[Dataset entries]
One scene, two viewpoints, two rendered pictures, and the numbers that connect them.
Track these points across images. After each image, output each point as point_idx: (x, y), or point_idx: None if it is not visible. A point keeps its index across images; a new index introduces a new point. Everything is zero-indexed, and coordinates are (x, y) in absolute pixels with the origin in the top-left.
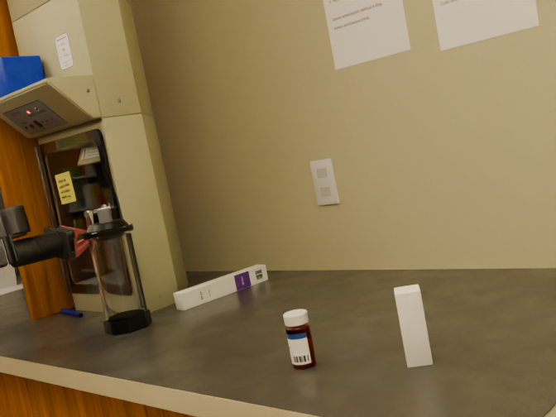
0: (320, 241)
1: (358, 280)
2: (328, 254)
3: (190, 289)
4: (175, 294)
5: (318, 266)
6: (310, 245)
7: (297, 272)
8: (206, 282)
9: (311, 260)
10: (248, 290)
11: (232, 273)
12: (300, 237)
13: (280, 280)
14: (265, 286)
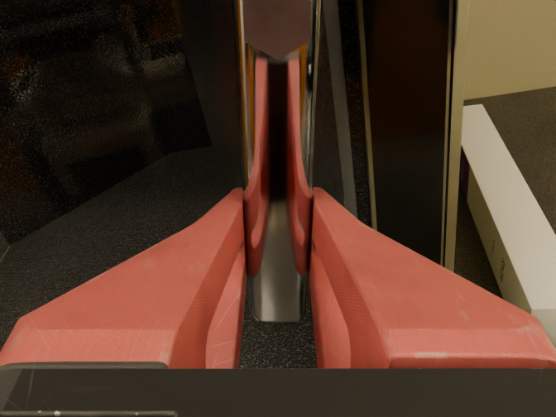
0: (532, 21)
1: None
2: (545, 49)
3: (548, 264)
4: (552, 310)
5: (503, 81)
6: (498, 35)
7: (496, 104)
8: (503, 212)
9: (489, 69)
10: (548, 189)
11: (472, 153)
12: (473, 18)
13: (524, 134)
14: (555, 164)

**Exercise description:**
Each record above should be restated word for word. The pictures should not appear.

**The answer:**
One scene, two viewpoints, two rendered pictures, and the numbers that connect them.
Track these points across images. After each image, output each point as point_idx: (x, y), or point_idx: None if it is not visible. A point keeps its index across images; a new index introduces a new point. Everything is zero-indexed, and coordinates are (x, y) in absolute pixels with the origin in the top-left.
0: (320, 241)
1: (358, 280)
2: (328, 254)
3: (190, 289)
4: (175, 294)
5: (318, 266)
6: (310, 245)
7: (297, 272)
8: (206, 282)
9: (311, 260)
10: (248, 290)
11: (232, 273)
12: (300, 237)
13: (280, 280)
14: (265, 286)
0: (532, 21)
1: None
2: (545, 49)
3: (548, 264)
4: (552, 310)
5: (503, 81)
6: (498, 35)
7: (496, 104)
8: (503, 212)
9: (489, 69)
10: (548, 189)
11: (472, 153)
12: (473, 18)
13: (524, 134)
14: (555, 164)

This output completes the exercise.